◆ **WHAT IS NEEDED**
Reproduce the records exactly.

◆ **LISTED RECORDS**
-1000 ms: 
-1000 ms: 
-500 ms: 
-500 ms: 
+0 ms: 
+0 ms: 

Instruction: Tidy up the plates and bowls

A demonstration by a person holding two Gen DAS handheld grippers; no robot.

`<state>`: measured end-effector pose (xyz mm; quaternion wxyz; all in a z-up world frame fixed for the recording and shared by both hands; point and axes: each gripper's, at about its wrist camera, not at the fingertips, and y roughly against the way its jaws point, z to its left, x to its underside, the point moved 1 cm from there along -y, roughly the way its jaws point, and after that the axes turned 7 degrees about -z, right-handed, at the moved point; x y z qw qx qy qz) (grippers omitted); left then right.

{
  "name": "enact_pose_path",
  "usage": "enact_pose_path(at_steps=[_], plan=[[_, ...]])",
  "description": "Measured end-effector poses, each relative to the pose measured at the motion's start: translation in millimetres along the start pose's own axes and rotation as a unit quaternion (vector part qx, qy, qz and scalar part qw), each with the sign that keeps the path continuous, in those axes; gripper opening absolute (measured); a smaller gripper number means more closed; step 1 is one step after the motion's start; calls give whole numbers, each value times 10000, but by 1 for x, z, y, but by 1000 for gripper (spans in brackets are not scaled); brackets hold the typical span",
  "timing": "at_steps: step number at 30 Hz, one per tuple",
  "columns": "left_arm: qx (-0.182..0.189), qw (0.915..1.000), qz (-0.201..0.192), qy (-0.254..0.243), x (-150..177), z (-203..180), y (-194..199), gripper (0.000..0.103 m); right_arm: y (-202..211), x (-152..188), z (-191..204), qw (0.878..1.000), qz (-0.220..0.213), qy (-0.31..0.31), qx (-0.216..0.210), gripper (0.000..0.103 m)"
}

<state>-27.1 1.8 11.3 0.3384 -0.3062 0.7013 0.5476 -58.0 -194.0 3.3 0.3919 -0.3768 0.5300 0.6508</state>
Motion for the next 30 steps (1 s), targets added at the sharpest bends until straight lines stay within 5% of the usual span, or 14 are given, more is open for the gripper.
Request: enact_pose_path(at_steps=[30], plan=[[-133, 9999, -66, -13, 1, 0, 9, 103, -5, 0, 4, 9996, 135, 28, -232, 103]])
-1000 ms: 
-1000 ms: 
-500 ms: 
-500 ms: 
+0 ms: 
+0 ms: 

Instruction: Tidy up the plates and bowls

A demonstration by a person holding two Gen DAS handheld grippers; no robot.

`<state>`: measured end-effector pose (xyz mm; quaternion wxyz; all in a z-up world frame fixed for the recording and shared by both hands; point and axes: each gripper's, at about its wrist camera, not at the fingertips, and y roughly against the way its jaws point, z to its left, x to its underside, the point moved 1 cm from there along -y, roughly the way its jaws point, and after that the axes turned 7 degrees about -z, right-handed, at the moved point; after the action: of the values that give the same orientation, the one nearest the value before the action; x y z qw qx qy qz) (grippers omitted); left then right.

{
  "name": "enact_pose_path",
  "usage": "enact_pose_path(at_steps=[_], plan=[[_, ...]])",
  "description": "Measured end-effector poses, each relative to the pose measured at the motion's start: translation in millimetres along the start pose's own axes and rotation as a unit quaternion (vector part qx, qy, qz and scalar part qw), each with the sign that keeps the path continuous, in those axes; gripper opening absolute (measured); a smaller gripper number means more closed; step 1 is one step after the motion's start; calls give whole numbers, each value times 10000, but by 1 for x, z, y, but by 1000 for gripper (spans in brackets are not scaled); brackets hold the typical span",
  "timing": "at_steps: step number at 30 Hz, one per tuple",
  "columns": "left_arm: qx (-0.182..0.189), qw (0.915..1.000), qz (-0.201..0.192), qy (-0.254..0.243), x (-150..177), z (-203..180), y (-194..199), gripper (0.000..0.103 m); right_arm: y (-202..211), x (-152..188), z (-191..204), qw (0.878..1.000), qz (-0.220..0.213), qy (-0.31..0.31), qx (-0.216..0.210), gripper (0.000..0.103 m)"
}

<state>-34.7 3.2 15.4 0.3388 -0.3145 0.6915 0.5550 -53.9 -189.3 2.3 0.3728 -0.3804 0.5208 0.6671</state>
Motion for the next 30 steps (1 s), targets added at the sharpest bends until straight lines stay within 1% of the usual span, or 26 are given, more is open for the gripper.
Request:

◆ **WRITTEN SOLUTION**
-1000 ms: 
-1000 ms: 
-500 ms: 
-500 ms: 
+0 ms: 
+0 ms: 

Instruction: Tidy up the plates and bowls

A demonstration by a person holding two Gen DAS handheld grippers; no robot.

`<state>`: measured end-effector pose (xyz mm; quaternion wxyz; all in a z-up world frame fixed for the recording and shared by both hands; point and axes: each gripper's, at about its wrist camera, not at the fingertips, and y roughly against the way its jaws point, z to its left, x to its underside, the point moved 1 cm from there along -y, roughly the way its jaws point, and after that the axes turned 7 degrees about -z, right-handed, at the moved point; x y z qw qx qy qz) (grippers omitted); left then right.

{
  "name": "enact_pose_path",
  "usage": "enact_pose_path(at_steps=[_], plan=[[_, ...]])",
  "description": "Measured end-effector poses, each relative to the pose measured at the motion's start: translation in millimetres along the start pose's own axes and rotation as a unit quaternion (vector part qx, qy, qz and scalar part qw), each with the sign that keeps the path continuous, in those axes; gripper opening absolute (measured); a smaller gripper number means more closed; step 1 is one step after the motion's start; calls give whole numbers, each value times 10000, but by 1 for x, z, y, but by 1000 for gripper (spans in brackets are not scaled); brackets hold the typical span",
  "timing": "at_steps: step number at 30 Hz, one per tuple",
  "columns": "left_arm: qx (-0.182..0.189), qw (0.915..1.000), qz (-0.201..0.192), qy (-0.254..0.243), x (-150..177), z (-203..180), y (-194..199), gripper (0.000..0.103 m); right_arm: y (-202..211), x (-152..188), z (-191..204), qw (0.878..1.000), qz (-0.220..0.213), qy (-0.31..0.31), qx (-0.216..0.210), gripper (0.000..0.103 m)"
}

<state>-27.1 1.8 11.3 0.3384 -0.3062 0.7013 0.5476 -58.0 -194.0 3.3 0.3919 -0.3768 0.5300 0.6508</state>
Motion for the next 30 steps (1 s), targets added at the sharpest bends until straight lines stay within 5% of the usual span, or 14 are given, more is open for the gripper.
Request: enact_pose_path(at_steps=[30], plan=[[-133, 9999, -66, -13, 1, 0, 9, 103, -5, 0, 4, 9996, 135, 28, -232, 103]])
-1000 ms: 
-1000 ms: 
-500 ms: 
-500 ms: 
+0 ms: 
+0 ms: 

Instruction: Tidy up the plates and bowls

A demonstration by a person holding two Gen DAS handheld grippers; no robot.

`<state>`: measured end-effector pose (xyz mm; quaternion wxyz; all in a z-up world frame fixed for the recording and shared by both hands; point and axes: each gripper's, at about its wrist camera, not at the fingertips, and y roughly against the way its jaws point, z to its left, x to its underside, the point moved 1 cm from there along -y, roughly the way its jaws point, and after that the axes turned 7 degrees about -z, right-handed, at the moved point; after the action: of the values that give the same orientation, the one nearest the value before the action; x y z qw qx qy qz) (grippers omitted); left then right.

{
  "name": "enact_pose_path",
  "usage": "enact_pose_path(at_steps=[_], plan=[[_, ...]])",
  "description": "Measured end-effector poses, each relative to the pose measured at the motion's start: translation in millimetres along the start pose's own axes and rotation as a unit quaternion (vector part qx, qy, qz and scalar part qw), each with the sign that keeps the path continuous, in those axes; gripper opening absolute (measured); a smaller gripper number means more closed; step 1 is one step after the motion's start; calls give whole numbers, each value times 10000, but by 1 for x, z, y, but by 1000 for gripper (spans in brackets are not scaled); brackets hold the typical span",
  "timing": "at_steps: step number at 30 Hz, one per tuple",
  "columns": "left_arm: qx (-0.182..0.189), qw (0.915..1.000), qz (-0.201..0.192), qy (-0.254..0.243), x (-150..177), z (-203..180), y (-194..199), gripper (0.000..0.103 m); right_arm: y (-202..211), x (-152..188), z (-191..204), qw (0.878..1.000), qz (-0.220..0.213), qy (-0.31..0.31), qx (-0.216..0.210), gripper (0.000..0.103 m)"
}

<state>-34.7 3.2 15.4 0.3388 -0.3145 0.6915 0.5550 -53.9 -189.3 2.3 0.3728 -0.3804 0.5208 0.6671</state>
Motion for the next 30 steps (1 s), targets added at the sharpest bends until straight lines stay within 1% of the usual span, or 26 are given, more is open for the gripper.
Request:

No more output is given for this exercise.